After reading the data below, copy out every line that contains the word "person".

(Recorded data)
════════

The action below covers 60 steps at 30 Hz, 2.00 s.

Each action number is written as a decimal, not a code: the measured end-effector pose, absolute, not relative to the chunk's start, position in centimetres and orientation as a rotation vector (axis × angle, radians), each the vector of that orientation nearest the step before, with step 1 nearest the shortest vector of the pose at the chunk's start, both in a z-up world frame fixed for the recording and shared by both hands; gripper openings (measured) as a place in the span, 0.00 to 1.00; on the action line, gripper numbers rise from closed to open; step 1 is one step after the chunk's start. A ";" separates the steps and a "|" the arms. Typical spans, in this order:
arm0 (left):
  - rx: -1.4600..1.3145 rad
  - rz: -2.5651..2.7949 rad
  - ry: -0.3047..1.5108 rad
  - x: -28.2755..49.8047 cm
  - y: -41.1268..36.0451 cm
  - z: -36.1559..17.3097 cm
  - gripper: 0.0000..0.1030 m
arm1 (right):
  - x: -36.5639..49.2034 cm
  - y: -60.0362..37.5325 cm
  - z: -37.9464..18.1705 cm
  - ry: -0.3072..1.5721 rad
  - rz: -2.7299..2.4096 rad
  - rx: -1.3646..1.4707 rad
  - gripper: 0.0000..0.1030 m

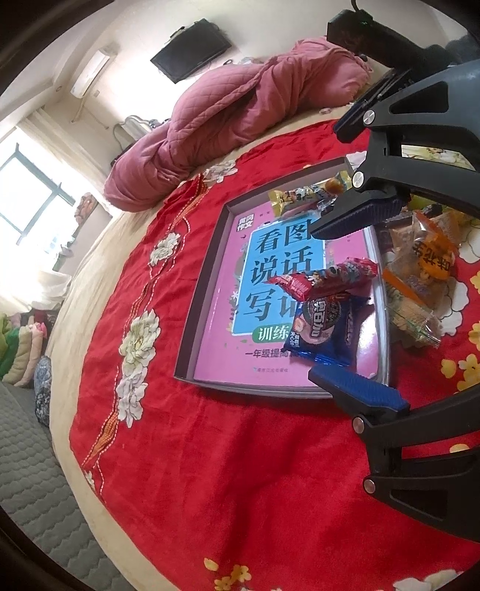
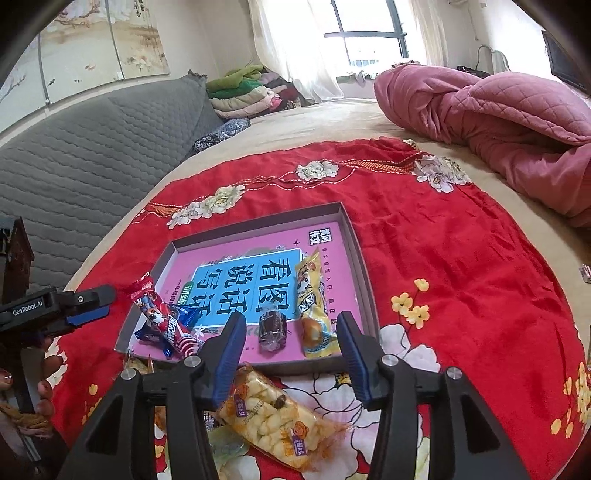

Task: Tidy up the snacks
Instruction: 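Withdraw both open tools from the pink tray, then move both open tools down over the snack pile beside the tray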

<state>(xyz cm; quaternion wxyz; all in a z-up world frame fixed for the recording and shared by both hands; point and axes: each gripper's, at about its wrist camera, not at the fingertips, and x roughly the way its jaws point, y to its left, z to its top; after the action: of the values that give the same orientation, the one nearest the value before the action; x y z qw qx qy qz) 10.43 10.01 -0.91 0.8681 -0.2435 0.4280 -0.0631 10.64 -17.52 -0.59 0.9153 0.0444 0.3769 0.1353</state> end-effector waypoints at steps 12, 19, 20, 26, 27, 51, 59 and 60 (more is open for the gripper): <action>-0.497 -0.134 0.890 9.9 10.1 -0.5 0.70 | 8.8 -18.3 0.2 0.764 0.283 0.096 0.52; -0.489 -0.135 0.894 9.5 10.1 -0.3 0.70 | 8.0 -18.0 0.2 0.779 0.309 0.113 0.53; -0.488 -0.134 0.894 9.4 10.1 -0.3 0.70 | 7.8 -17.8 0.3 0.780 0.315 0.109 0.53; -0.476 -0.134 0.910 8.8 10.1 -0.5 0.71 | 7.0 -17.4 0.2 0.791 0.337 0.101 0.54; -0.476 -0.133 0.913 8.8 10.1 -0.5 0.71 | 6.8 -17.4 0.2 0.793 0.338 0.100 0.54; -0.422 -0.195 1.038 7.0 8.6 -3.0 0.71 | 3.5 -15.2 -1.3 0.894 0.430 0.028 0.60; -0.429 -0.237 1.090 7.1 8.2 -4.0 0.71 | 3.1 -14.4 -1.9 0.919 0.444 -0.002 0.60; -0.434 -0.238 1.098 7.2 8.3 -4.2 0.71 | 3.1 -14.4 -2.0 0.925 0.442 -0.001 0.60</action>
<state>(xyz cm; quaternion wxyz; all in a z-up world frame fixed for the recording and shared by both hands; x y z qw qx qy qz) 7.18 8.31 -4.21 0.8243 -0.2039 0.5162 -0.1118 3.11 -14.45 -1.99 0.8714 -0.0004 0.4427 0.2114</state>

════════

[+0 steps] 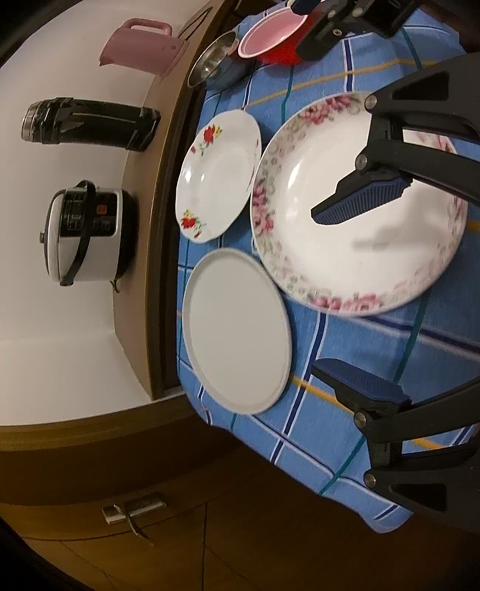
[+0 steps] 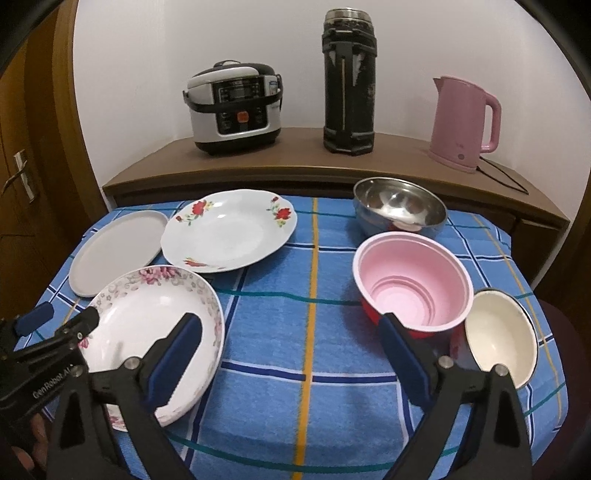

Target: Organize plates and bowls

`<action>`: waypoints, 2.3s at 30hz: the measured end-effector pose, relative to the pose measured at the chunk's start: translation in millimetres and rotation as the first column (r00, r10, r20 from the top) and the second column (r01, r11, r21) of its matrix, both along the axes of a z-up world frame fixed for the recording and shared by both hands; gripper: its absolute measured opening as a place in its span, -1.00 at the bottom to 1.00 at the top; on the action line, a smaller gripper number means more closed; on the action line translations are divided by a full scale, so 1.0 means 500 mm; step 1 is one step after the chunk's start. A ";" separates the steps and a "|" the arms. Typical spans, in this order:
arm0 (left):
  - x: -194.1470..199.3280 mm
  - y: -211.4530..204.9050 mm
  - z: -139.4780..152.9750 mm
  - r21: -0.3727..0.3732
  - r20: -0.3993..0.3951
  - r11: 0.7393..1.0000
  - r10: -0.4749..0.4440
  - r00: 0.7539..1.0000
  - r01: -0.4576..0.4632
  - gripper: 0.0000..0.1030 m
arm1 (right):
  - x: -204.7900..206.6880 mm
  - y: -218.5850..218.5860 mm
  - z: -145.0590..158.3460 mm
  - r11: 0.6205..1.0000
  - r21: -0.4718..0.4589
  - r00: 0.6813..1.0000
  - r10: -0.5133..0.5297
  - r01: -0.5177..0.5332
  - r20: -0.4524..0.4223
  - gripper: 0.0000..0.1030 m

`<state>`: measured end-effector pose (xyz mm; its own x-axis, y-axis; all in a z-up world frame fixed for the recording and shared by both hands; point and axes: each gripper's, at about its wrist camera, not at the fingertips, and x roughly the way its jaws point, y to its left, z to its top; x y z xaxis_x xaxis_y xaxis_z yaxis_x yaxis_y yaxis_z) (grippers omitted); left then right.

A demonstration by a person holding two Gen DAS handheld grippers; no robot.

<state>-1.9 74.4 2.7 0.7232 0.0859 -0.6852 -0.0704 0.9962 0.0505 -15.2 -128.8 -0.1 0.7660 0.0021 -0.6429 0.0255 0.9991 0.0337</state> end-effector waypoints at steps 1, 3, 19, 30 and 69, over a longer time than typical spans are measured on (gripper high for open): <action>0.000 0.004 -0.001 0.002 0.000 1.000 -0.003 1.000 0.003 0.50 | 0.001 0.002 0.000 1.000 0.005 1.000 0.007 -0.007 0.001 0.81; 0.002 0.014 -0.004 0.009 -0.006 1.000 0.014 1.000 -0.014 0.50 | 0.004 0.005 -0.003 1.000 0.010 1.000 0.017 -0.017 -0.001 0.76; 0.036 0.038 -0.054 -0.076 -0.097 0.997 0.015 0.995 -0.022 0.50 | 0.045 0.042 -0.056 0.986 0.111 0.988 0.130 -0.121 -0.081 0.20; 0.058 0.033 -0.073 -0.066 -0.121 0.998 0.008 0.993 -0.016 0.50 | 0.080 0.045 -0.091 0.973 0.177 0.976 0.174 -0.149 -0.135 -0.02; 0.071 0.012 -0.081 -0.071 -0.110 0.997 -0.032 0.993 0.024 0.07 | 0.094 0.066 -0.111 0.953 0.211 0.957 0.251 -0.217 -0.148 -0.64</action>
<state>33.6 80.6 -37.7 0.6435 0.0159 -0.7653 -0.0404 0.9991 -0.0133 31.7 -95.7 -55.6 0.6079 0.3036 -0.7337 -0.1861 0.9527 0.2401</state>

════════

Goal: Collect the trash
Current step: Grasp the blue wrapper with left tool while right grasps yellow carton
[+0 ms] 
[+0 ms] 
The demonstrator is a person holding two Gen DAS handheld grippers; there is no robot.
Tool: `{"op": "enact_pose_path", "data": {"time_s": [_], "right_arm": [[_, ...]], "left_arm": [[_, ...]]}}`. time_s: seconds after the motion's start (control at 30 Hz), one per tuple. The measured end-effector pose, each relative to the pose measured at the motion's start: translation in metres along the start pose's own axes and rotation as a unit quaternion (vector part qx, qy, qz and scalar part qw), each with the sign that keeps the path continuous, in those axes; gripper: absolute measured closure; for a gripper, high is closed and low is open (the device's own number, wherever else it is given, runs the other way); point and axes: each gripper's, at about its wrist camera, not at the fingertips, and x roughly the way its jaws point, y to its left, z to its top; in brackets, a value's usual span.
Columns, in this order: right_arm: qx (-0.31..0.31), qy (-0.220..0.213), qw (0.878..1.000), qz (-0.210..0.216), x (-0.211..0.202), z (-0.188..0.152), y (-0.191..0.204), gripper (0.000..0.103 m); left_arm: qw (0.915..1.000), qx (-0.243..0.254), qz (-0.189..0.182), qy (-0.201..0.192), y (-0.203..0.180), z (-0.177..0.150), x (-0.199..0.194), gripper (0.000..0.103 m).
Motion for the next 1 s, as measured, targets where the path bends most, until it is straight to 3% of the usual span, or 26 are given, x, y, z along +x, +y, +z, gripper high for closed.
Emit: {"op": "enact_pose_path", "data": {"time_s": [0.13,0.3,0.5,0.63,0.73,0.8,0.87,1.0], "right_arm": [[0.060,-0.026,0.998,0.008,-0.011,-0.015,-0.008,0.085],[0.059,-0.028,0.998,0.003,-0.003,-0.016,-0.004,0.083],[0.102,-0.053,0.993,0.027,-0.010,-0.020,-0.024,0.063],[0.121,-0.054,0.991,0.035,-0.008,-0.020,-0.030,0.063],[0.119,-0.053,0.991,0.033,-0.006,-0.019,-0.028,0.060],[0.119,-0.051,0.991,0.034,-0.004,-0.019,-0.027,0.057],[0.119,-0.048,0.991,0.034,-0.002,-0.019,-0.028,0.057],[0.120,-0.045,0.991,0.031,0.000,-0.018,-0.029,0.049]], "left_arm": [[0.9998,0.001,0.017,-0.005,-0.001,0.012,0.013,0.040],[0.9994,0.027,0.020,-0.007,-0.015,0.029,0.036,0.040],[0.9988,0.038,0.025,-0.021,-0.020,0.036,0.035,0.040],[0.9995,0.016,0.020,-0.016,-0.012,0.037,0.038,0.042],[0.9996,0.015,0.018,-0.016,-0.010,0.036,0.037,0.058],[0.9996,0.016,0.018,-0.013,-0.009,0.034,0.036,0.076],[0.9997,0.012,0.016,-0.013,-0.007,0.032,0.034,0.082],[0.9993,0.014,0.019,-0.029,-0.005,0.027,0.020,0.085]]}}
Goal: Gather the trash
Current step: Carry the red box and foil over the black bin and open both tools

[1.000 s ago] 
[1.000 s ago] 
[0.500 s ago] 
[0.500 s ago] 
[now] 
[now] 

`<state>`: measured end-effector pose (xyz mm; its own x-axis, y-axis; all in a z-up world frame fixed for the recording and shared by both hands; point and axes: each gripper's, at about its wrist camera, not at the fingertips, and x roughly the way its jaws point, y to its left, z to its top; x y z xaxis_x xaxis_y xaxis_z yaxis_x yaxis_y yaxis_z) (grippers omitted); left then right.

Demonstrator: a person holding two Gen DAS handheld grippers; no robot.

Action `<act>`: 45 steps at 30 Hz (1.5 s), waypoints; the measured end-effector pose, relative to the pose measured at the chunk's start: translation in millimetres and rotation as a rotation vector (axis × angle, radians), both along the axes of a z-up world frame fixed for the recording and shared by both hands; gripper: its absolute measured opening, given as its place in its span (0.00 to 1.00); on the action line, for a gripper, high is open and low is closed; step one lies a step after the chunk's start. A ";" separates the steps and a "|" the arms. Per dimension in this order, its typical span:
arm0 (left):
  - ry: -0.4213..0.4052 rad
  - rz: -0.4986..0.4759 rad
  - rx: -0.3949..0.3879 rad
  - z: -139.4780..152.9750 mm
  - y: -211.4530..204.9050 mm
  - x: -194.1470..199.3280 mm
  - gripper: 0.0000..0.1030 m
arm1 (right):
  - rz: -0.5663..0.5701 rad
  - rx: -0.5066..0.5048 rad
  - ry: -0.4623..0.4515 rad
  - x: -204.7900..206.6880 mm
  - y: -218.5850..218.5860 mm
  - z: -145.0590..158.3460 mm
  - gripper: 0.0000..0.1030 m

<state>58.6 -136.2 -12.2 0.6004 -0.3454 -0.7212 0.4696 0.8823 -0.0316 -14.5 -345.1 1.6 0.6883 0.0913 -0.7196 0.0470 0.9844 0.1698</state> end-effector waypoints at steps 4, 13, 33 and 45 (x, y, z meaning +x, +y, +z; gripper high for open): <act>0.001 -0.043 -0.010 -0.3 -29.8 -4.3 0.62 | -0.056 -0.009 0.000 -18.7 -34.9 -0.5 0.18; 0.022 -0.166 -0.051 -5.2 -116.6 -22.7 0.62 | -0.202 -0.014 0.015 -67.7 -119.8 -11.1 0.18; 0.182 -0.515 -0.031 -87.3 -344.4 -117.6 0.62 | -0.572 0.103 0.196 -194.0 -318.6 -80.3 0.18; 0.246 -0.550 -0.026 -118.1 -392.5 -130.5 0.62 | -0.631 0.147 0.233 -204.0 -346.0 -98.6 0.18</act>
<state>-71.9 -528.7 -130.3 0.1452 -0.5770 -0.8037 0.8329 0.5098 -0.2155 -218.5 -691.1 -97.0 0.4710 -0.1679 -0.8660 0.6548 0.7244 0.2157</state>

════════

» Task response
A demonstration by a person holding two Gen DAS handheld grippers; no robot.
The demonstrator is a person holding two Gen DAS handheld grippers; there is no robot.
Demonstrator: a person holding two Gen DAS handheld grippers; no robot.

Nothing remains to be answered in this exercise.